Look, this MJF gimmick is terrible for a many number of reasons. The jingoism, the not-so-veiled racism, and of course, the trademark terrible MJF insults. It stinks and it’s just lazy, and lowest common denominator-type junk. From a wrestling perspective, it also doesn’t work. It doesn’t work when the heel is doing elbow drops through tables and top rope destroyers. MJF should be grounding the match so the face can get their shine. For it to click, he needs to tone the moves down and turn up the chicanery. No big spots, no “moments,” just smarmy tactics and some standard cheating. It’s quite simple. Max cutting out the largess would go a long way toward making this match good.

There is almost no chance that Ospreay will take another loss to MJF, especially in his backyard.

Prediction: Ospreay wins the title

AEW Women’s World Champion Toni Storm defends against Mariah May 

This is the best story AEW has told by a wide margin: a nearly year-long program layered with obsession, devotion, love, greed, and selfishness. It’s made the “Timeless” character go from insufferable to an undeniable (sorry, Cody) high point. It was all worth it to get to this moment. This feels like a literal blood feud, and I hope we get some more color during the show. The only issue is the crowd loves Toni way more than they hate Mariah. Surprisingly, the boos aren’t louder considering how much they’ve come to love Toni. Mariah certainly deserves all of their scorn. Hopefully, the London crowd shows out for this one and provides it.

This doesn’t seem like the end of something, more like just the beginning. A story this long isn’t going to end after one match. I’d love to see them run it back in the near future with a nasty stipulation (AEW’s first-ever First Blood match, anyone?). For that to happen, Mariah needs to win. They didn’t spend all this time building her up just to cut her momentum off at the knees. 

Prediction: May wins the title

AEW World Champion Swerve Strickland defends against Bryan Danielson in a title vs. career match

The best to ever do it gets to do it on the biggest stage one more time in the ultimate culmination of a legendary career. How perfect that ten years ago, Danielson reached the top of WWE at WrestleMania 30 and now is in a position to do the same thing in AEW at All In. All that’s left to cap it off is to win the AEW World title. Even at the height of his powers in WWE, he was still never pushed like a true, long-term top guy. Sure, he was getting the biggest reactions, but it took an unprecedented groundswell of support for him to get that spot. Even then, it felt fleeting. Ever since he came to AEW, they have thrown all of their support behind him, making him the biggest deal possible. Even through all the losses, he remains the ultimate measuring stick. If you wrestle Danielson on a major show, you’re someone worth paying attention to. 
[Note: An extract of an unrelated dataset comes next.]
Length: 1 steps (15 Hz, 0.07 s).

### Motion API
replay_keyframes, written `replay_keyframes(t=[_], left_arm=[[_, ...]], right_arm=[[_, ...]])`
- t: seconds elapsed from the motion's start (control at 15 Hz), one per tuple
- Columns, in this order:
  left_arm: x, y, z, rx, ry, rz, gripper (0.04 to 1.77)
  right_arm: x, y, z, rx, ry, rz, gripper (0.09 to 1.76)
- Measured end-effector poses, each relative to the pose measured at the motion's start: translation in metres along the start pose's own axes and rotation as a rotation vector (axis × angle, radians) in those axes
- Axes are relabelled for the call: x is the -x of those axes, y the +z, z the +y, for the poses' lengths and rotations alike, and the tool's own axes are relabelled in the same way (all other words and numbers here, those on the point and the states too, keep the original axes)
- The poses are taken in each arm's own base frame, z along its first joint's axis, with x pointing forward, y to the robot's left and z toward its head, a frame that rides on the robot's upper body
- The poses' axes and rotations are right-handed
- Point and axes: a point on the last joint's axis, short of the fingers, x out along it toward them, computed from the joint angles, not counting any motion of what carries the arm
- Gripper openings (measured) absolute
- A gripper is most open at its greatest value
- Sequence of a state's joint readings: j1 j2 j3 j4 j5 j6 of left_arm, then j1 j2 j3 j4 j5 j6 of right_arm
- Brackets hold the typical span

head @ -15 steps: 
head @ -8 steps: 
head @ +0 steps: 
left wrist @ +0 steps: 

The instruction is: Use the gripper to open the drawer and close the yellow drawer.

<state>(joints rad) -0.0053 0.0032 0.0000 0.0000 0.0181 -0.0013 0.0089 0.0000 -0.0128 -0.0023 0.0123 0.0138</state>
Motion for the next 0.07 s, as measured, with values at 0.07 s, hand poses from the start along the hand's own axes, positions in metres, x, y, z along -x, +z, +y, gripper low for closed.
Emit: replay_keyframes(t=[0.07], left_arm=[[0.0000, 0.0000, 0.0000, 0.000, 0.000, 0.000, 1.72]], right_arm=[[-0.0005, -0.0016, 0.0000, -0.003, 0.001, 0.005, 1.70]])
Swerve keeps leveling up. With each program and with each promo, he shows more and more. Every match gets a little crisper and his moves a little tighter. Danielson frequently brings the best out of everyone he dances with, and this should be no different. Swerve is approaching his frightening peak as a performer. He’s someone who checks every box, including and especially ‘other’. This will be big and emotional. I cannot wait.

I’m conflicted about what to predict here. Danielson has shown an almost freakish delight in losing just about every big match he’s been in since he started in AEW. But you know if Tony Khan has his way, he will send him out on top like he did with Sting earlier this year. There’s a world where Bryan wins at All In and wrestles his last match as a full-timer at WrestleDream in Washington later this fall. There’s also a world where August 25th is the end of his career.

That’s a world I’m not ready for. When the curtain goes down and the confetti falls at All In, the American Dragon will stand alone at the top where he’s always belonged. Yes, yes, yes.